Une fois la puce réellement produite, Microsoft pourra évaluer la puissance réelle de son architecture… si les programmes sont là ! Et pour se faire, le géant logiciel semble avoir assuré ses arrières pour faire décoller son architecture. C’est à dire séduire les développeurs.
Les outils de développement sont prêts
Aaron Smith demonstrates Linux and Windows running on an EDGE architecture. #isca18 pic.twitter.com/65DuhdhTgQ
— SIGARCH (@sigarch) June 6, 2018
Encore au stade de projet de laboratoire, ce développement arrive à un nouveau tournant puisque Microsoft a récemment annoncé la compilation de son système d’exploitation Windows 10. Windows 10, mais pas seulement : sont aussi de la partie une version maison de GNU/Linux, le système d’exploitation temps réel RTOS (présent dans les systèmes embarqués, les appareils industriels, etc.) ou encore des outils importants pour les développeurs tels que Busybox, les compilateurs C/C++, .NET, etc.
Une foultitude d’outils dont la mission est de rendre transparent – comprendre « sans efforts » ! – le développement d’applications sur son processeur E2. La promesse étant que les codeurs n’ont pas à reprogrammer leurs applications mais simplement à les recompiler pour qu’elles puissent fonctionner automatiquement. Microsoft dispose d’une expérience récente de la compilation multi-architecture avec l’implémentation dans ses outils de la prise en charge des puces ARM de Qualcomm en plus des traditionnelles puces x86 d’Intel et AMD.

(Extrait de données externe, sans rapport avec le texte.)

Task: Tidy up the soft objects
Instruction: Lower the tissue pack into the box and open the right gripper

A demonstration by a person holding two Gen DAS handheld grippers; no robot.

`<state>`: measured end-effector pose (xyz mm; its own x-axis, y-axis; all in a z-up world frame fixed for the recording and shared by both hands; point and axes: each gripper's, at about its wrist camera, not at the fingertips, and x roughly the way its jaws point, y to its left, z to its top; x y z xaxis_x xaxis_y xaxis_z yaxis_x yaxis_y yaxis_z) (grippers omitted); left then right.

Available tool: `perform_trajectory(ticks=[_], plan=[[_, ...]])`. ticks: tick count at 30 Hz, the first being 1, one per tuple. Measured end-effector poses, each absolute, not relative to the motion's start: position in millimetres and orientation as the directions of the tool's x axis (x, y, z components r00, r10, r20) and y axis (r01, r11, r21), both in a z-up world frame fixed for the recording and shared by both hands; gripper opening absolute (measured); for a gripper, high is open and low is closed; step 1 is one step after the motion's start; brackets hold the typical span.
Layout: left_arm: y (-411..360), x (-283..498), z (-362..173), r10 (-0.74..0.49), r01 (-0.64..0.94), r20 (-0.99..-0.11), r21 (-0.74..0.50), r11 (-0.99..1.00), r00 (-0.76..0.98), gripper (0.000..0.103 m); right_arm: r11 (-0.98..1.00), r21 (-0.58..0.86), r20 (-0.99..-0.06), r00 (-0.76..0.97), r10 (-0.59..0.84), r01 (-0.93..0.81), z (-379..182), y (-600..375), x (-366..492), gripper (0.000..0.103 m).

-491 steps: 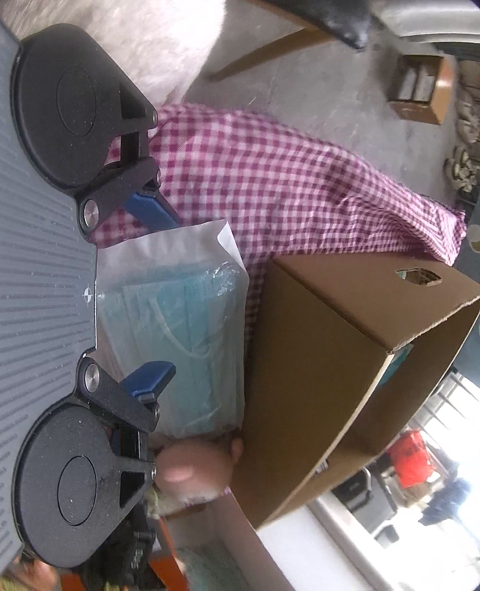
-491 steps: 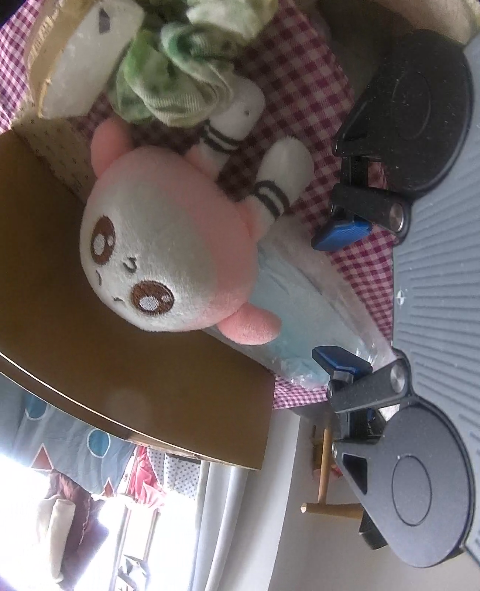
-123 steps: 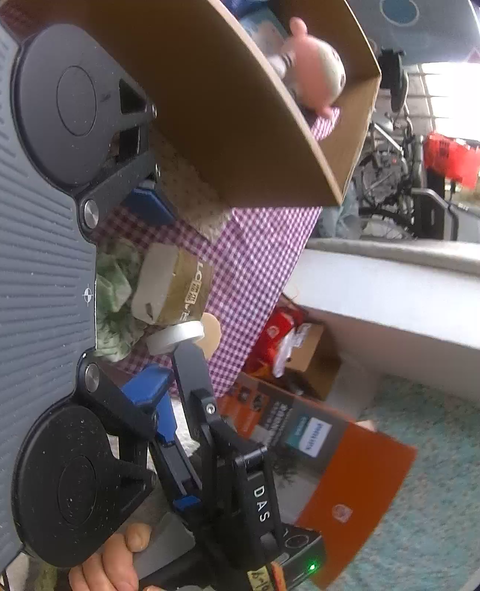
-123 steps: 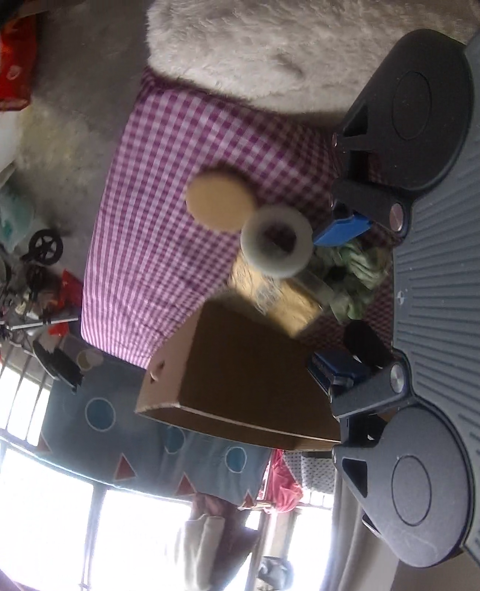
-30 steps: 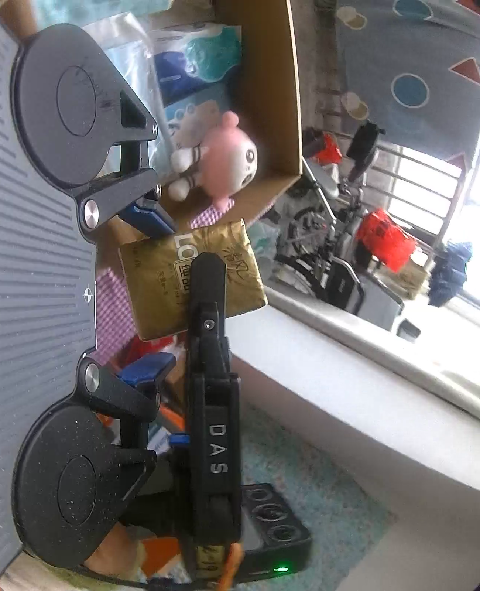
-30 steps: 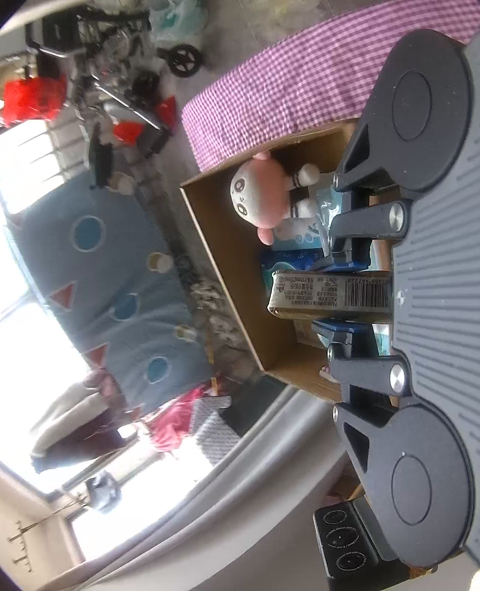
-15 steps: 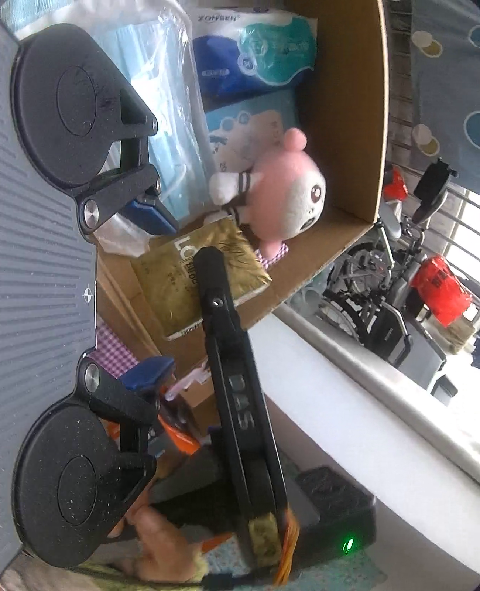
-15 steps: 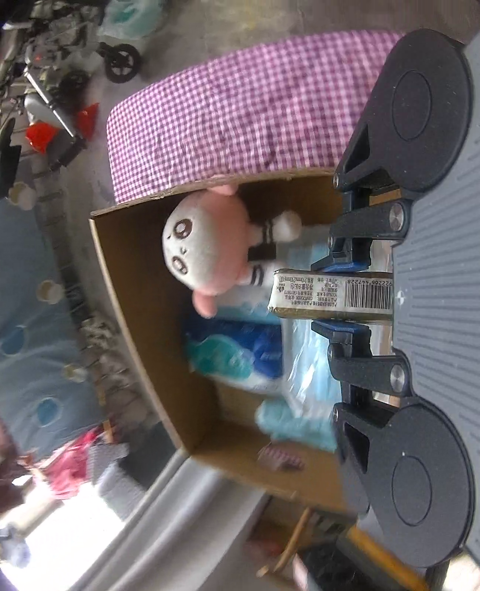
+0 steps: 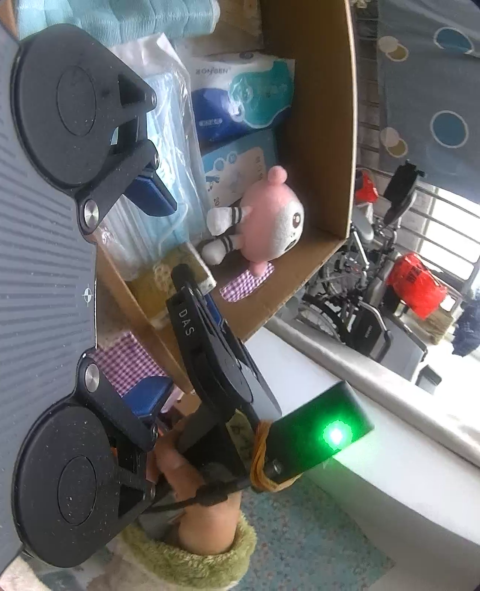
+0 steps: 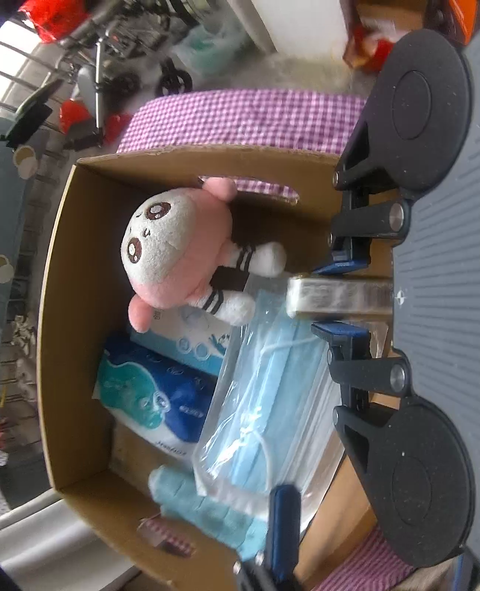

Verra-t-on sortir un jour des versions commerciales des puces E2 de Microsoft ? Si oui, dans quels produits ? Pour quelles applications ? L’architecture E2 est-elle vraiment l’avenir des microprocesseurs ? Autant de questions qui restent pour l’heure sans réponse : E2 et son jeu d’instructions EDGE sont un projet de développement de la très secrète unité de Microsoft Research et on en est pour l’heure qu’au stade la validation du concept.
Mais si l’architecture fait ses preuves, les technologies – et le marché – de l’informatique pourraient bien muter en profondeur.